## Your objective
Print the data that follows exactly as it stands, from its first line through the line containing "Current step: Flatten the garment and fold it", and stop there.

Segment Open

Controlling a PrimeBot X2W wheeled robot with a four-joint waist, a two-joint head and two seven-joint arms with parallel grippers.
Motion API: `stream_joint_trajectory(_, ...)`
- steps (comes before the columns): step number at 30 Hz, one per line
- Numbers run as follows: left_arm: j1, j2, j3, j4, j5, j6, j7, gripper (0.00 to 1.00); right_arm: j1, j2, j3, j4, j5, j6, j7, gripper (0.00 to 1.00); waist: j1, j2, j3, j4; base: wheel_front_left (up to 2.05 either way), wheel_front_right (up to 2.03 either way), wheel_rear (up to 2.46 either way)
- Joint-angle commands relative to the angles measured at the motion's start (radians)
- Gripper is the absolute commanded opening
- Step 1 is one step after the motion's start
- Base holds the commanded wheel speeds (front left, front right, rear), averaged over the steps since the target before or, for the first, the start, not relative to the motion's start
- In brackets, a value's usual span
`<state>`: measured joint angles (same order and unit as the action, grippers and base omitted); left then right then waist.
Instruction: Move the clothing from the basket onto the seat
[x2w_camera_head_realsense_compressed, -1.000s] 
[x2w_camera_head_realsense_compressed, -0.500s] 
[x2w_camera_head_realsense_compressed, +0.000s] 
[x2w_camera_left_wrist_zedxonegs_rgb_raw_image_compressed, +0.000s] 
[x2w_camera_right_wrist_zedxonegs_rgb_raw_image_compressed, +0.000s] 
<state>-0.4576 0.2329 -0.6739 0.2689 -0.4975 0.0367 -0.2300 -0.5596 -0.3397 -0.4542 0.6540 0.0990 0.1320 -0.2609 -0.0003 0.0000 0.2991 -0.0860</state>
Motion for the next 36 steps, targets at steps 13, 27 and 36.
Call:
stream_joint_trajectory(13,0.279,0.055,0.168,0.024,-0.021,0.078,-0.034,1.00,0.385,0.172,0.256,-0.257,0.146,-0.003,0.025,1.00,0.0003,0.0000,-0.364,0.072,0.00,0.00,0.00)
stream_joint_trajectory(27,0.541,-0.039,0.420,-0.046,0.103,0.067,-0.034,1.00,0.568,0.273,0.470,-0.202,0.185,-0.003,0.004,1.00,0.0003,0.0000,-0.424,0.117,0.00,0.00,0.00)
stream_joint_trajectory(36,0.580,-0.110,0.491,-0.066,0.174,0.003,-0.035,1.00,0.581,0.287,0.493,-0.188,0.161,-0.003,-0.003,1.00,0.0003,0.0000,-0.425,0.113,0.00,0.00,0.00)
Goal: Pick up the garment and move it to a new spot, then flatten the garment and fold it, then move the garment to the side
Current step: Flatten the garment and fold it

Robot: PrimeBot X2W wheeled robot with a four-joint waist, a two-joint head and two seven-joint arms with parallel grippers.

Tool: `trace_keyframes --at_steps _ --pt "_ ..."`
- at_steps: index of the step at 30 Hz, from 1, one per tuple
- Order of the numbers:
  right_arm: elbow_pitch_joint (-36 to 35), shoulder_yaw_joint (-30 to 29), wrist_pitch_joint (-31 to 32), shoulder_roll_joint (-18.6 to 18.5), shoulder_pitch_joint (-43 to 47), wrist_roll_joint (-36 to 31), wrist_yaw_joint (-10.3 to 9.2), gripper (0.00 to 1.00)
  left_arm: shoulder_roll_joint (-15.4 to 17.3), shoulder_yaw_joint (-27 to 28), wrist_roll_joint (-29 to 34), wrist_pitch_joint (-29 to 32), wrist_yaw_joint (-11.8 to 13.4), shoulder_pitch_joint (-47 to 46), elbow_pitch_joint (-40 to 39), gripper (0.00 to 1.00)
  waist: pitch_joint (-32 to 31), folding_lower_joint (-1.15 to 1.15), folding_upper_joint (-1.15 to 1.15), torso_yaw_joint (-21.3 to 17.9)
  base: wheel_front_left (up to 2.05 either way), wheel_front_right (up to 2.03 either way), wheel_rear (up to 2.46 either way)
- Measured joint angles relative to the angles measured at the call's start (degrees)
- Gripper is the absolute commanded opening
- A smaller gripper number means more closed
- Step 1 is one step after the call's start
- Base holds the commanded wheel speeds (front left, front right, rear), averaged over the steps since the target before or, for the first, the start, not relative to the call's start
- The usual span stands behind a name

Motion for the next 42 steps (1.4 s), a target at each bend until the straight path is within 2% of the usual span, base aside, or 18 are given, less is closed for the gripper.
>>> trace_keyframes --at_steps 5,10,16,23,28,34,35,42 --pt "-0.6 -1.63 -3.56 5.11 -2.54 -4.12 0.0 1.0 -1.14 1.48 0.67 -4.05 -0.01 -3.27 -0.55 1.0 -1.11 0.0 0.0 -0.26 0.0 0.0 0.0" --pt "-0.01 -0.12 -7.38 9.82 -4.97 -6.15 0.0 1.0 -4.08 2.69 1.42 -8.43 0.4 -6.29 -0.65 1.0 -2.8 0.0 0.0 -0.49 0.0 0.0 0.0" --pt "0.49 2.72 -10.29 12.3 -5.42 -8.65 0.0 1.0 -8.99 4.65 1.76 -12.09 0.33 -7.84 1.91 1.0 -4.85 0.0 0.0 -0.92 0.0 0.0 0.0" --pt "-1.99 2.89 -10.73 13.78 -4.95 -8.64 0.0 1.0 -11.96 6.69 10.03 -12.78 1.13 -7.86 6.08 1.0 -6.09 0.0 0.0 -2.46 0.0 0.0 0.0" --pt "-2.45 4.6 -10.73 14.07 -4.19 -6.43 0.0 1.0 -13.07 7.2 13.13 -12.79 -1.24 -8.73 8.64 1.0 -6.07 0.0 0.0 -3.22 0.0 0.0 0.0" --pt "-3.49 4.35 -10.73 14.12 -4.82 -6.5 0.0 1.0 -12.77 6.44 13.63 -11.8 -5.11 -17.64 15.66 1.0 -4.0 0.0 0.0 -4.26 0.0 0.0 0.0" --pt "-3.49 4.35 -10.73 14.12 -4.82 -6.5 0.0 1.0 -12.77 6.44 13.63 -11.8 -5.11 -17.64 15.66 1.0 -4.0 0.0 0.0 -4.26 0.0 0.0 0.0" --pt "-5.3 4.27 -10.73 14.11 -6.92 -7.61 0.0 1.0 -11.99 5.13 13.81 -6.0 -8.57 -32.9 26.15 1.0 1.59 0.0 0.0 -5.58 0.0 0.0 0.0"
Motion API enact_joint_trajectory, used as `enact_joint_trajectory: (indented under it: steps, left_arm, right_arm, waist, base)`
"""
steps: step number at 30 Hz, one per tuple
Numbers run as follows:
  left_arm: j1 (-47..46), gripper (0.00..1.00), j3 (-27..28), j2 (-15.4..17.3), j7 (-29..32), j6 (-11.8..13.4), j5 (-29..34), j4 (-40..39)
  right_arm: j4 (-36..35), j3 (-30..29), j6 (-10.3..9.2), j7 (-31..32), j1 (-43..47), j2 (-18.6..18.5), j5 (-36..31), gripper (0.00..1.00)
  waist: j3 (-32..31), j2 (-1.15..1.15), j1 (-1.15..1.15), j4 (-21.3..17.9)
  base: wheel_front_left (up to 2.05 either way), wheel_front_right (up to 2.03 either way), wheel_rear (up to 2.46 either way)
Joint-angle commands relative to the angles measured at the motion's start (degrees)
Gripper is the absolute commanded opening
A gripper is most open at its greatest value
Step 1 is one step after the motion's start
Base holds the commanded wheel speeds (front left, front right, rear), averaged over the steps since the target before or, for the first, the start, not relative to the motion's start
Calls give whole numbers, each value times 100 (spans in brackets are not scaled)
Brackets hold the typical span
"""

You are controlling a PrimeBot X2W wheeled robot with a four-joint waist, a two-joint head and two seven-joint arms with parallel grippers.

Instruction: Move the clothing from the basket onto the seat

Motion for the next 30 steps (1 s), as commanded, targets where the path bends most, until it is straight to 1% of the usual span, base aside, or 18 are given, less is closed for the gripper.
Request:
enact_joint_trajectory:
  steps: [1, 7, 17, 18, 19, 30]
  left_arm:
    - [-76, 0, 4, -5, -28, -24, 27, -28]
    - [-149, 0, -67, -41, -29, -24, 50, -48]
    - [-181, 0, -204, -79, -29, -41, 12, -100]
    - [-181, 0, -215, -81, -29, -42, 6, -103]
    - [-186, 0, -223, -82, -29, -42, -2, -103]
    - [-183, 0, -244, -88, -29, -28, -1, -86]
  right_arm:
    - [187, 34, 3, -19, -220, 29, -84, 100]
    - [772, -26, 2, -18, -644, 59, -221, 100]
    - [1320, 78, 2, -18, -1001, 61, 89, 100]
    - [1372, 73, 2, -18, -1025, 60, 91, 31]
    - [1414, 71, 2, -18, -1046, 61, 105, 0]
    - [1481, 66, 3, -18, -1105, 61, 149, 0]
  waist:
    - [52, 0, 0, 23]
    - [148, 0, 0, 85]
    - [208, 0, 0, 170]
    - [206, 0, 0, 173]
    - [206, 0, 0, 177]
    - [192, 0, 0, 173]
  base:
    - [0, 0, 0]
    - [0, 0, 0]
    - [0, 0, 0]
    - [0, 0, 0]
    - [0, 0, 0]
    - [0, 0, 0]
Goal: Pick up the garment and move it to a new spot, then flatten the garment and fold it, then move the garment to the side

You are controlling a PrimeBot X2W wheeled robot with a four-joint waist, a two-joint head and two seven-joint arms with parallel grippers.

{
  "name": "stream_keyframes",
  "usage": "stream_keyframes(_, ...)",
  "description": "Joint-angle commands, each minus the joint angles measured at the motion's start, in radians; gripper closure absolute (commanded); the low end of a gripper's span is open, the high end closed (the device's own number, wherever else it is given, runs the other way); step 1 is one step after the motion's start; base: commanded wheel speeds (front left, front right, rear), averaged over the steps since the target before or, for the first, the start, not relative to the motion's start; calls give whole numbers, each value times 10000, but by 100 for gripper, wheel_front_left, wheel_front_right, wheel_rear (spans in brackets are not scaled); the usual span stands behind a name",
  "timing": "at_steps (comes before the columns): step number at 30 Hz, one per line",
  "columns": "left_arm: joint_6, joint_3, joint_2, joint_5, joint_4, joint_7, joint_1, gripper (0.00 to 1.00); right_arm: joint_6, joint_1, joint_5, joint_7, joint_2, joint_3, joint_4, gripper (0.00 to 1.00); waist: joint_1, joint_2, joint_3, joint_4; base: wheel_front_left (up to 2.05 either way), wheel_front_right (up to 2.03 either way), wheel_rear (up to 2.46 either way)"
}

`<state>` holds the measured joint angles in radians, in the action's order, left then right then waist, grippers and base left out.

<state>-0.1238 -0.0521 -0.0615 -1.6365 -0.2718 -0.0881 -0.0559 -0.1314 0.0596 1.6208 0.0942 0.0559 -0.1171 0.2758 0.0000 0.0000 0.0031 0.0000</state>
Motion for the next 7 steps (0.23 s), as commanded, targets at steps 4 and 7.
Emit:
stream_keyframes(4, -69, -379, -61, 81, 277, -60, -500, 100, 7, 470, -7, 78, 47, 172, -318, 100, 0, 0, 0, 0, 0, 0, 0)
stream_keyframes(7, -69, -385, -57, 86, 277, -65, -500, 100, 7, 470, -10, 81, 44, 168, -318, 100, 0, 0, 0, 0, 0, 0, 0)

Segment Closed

## Solution for this task
Controlling a PrimeBot X2W wheeled robot with a four-joint waist, a two-joint head and two seven-joint arms with parallel grippers.
Motion API: `stream_joint_trajectory(_, ...)`
- steps (comes before the columns): step number at 30 Hz, one per line
- Numbers run as follows: left_arm: j1, j2, j3, j4, j5, j6, j7, gripper (0.00 to 1.00); right_arm: j1, j2, j3, j4, j5, j6, j7, gripper (0.00 to 1.00); waist: j1, j2, j3, j4; base: wheel_front_left (up to 2.05 either way), wheel_front_right (up to 2.03 either way), wheel_rear (up to 2.46 either way)
- Joint-angle commands relative to the angles measured at the motion's start (radians)
- Gripper is the absolute commanded opening
- Step 1 is one step after the motion's start
- Base holds the commanded wheel speeds (front left, front right, rear), averaged over the steps since the target before or, for the first, the start, not relative to the motion's start
- In brackets, a value's usual span
`<state>`: measured joint angles (same order and unit as the action, grippers and base omitted); left then right then waist.
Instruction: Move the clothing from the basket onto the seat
[x2w_camera_head_realsense_compressed, -1.000s] 
[x2w_camera_head_realsense_compressed, -0.500s] 
[x2w_camera_head_realsense_compressed, +0.000s] 
[x2w_camera_left_wrist_zedxonegs_rgb_raw_image_compressed, +0.000s] 
[x2w_camera_right_wrist_zedxonegs_rgb_raw_image_compressed, +0.000s] 
<state>-0.4576 0.2329 -0.6739 0.2689 -0.4975 0.0367 -0.2300 -0.5596 -0.3397 -0.4542 0.6540 0.0990 0.1320 -0.2609 -0.0003 0.0000 0.2991 -0.0860</state>
Motion for the next 36 steps, targets at steps 13, 27 and 36.
Call:
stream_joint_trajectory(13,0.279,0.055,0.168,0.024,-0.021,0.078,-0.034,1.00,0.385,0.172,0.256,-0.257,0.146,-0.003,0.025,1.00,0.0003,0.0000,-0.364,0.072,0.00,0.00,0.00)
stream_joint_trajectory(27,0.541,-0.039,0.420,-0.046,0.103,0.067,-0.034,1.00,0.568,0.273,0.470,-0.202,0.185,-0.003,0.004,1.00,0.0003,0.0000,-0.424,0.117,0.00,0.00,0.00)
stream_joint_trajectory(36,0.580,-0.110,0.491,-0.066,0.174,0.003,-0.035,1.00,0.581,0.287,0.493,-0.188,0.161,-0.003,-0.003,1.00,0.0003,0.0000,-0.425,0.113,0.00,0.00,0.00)
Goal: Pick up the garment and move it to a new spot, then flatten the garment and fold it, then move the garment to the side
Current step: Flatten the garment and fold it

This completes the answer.